Everything in the listing below should be repeated verbatim, apart from the pictures.

[[ DATA BLOCK open ]]

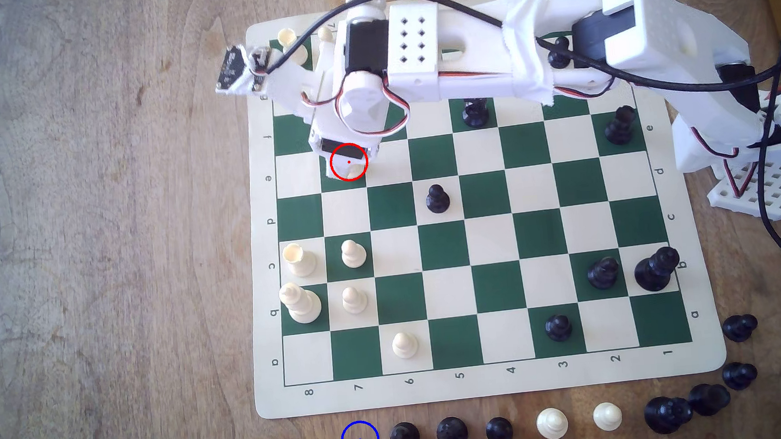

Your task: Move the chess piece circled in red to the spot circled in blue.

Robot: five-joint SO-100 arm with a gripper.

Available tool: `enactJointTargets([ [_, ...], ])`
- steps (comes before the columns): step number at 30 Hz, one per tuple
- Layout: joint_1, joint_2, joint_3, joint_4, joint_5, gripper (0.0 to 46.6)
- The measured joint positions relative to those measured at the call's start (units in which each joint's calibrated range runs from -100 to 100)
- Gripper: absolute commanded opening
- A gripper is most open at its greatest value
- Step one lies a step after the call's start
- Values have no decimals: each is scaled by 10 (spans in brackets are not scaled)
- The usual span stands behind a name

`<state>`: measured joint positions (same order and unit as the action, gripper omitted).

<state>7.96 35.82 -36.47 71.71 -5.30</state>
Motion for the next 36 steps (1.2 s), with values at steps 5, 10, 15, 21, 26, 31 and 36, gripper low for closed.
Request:
enactJointTargets([
  [5, -1, 1, 0, 0, 0, 140],
  [10, -1, 1, 0, 0, 0, 141],
  [15, -1, 1, 0, 0, 0, 137],
  [21, -1, 1, 0, 3, 0, 136],
  [26, -1, 4, 0, 3, 0, 117],
  [31, -1, 4, 0, 3, 0, 82],
  [36, -8, 4, 0, 3, 0, 42],
])
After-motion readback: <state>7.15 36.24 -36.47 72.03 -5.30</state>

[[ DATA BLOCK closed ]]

_TASK OUTPUT_.
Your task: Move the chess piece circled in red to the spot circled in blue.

Robot: five-joint SO-100 arm with a gripper.

Available tool: `enactJointTargets([ [_, ...], ])`
- steps (comes before the columns): step number at 30 Hz, one per tuple
- Layout: joint_1, joint_2, joint_3, joint_4, joint_5, gripper (0.0 to 46.6)
- The measured joint positions relative to those measured at the call's start (units in which each joint's calibrated range runs from -100 to 100)
- Gripper: absolute commanded opening
- A gripper is most open at its greatest value
- Step one lies a step after the call's start
- Values have no decimals: each is scaled by 10 (spans in brackets are not scaled)
- The usual span stands behind a name

`<state>`: measured joint positions (same order and unit as the action, gripper omitted).

<state>7.96 35.82 -36.47 71.71 -5.30</state>
Motion for the next 36 steps (1.2 s), with values at steps 5, 10, 15, 21, 26, 31 and 36, gripper low for closed.
Request:
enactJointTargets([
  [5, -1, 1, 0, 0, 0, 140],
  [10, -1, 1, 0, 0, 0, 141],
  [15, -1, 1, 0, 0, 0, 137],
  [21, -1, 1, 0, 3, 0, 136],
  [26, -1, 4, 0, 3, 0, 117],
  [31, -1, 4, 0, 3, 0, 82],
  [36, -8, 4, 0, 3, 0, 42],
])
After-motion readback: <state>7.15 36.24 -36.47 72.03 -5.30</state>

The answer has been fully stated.